-
چون رسد آن جا ببیند گرگ و شیر ** عمر ضایع راه دور و روز دیر
- Çağrılan kişi, oraya varınca bir de bakar ki karşısında kurt, aslan. Ömrü zayi olmuş, yol uzun, gün de geçiyor.!
-
چون بود آن بانگ غول آخر بگو ** مال خواهم جاه خواهم و آبرو
- Ey iyi huylu kişi, gulyabani sesi nasıldır? “Mal isterim, mevki isterim, şeref, isterim!” işte böyle.
-
از درون خویش این آوازها ** منع کن تا کشف گردد رازها
- İçimden bu sesleri menet de sırlar keşfedilsin.
-
ذکر حق کن بانگ غولان را بسوز ** چشم نرگس را از این کرکس بدوز
- Allah’ı an da gulyabanilerin seslerini mahvet.
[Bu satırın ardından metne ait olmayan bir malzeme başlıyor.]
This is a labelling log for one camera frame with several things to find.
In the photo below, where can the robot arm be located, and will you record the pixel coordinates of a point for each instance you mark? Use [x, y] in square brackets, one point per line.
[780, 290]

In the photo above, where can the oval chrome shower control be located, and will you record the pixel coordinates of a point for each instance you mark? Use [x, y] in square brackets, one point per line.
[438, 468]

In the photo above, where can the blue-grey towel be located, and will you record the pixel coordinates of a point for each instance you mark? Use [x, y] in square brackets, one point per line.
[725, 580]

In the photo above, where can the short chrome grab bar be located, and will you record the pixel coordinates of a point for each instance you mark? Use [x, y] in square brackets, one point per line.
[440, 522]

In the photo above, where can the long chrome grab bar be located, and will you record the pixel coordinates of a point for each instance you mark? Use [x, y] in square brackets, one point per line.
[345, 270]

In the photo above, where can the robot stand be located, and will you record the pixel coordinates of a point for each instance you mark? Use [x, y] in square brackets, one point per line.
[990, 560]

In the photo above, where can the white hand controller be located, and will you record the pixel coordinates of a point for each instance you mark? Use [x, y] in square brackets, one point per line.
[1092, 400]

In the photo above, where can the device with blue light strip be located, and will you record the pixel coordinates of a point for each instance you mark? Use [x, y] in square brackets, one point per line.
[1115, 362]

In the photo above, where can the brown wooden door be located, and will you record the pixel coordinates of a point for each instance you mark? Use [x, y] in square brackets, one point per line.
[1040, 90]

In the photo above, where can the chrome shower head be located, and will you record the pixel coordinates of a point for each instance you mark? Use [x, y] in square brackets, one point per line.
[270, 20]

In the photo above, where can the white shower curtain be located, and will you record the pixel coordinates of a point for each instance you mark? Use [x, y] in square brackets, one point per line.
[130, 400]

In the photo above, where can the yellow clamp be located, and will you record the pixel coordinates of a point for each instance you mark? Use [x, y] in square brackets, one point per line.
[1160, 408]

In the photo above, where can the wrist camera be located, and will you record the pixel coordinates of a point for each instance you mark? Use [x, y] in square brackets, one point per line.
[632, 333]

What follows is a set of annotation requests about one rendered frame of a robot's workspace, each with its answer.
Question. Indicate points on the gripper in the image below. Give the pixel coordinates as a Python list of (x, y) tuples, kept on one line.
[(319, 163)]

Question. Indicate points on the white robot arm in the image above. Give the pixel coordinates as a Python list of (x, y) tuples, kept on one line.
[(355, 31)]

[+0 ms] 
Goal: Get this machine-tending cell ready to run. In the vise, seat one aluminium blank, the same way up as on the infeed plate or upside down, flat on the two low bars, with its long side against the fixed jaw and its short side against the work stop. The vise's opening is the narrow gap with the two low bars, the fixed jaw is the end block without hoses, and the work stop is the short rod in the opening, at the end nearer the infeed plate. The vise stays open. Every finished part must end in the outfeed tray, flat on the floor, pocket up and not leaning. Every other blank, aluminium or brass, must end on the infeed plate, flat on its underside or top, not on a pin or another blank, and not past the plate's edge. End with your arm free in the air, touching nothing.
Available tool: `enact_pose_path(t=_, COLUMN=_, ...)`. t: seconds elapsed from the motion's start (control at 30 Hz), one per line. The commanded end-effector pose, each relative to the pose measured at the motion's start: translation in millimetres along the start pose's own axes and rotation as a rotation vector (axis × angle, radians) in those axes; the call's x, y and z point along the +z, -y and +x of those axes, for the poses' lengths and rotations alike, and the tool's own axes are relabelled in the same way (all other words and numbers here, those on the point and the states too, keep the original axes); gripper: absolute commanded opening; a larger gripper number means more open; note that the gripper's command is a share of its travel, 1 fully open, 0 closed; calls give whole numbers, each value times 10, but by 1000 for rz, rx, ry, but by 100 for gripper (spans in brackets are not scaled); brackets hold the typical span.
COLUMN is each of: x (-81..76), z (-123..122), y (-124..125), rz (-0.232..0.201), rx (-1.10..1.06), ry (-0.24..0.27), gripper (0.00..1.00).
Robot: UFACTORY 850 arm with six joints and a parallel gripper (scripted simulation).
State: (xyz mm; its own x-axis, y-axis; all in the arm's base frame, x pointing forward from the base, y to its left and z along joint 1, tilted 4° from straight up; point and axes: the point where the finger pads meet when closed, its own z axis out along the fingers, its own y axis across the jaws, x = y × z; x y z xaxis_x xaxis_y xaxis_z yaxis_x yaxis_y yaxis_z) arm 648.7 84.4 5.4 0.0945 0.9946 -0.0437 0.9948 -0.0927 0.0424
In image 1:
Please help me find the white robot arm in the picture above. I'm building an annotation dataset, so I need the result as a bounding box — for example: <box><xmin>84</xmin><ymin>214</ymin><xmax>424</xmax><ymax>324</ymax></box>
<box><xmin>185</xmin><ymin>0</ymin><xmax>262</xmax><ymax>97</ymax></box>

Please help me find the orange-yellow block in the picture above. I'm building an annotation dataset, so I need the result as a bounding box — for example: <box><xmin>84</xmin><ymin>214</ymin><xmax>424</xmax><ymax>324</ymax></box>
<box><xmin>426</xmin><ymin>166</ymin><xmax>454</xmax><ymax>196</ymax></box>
Nergis gibi olan gözünü bu gergese karşı kapa.
-
صبح کاذب را ز صادق واشناس ** رنگ می را باز دان از رنگ کاس 755
- Subhu sadıkı, subhu kâzipten, şarabın rengini kadehin renginden ayırt et ki.
-
تا بود کز دیدهگان هفت رنگ ** دیدهای پیدا کند صبر و درنگ
- Bu sabır ve sebatla şu yedi renkli zahiri gözden başka bir göz elde edersin.
-
رنگها بینی بجز این رنگها ** گوهران بینی به جای سنگها
- O gözle bu renklerden başka renkler, taşlar yerine mücevherler görürsün.
-
گوهر چه بلکه دریایی شوی ** آفتاب چرخ پیمایی شوی
- Hatta gevher nedir ki? Sen, kendin bir deniz olur, göklerde seyreden bir güneş kesilirsin.
-
کار کن در کارگه باشد نهان ** تو برو در کارگه بینش عیان
- İş sahibi, iş yurdunda gizlidir. Yürü, onu ancak iş yurdunda apaçık görürsün.
-
کار چون بر کار کن پرده تنید ** خارج آن کار نتوانیش دید 760
- Mademki iş, sahibine bir hicap olmuştur? Şu halde onu işinden başka bir yerde göremezsin.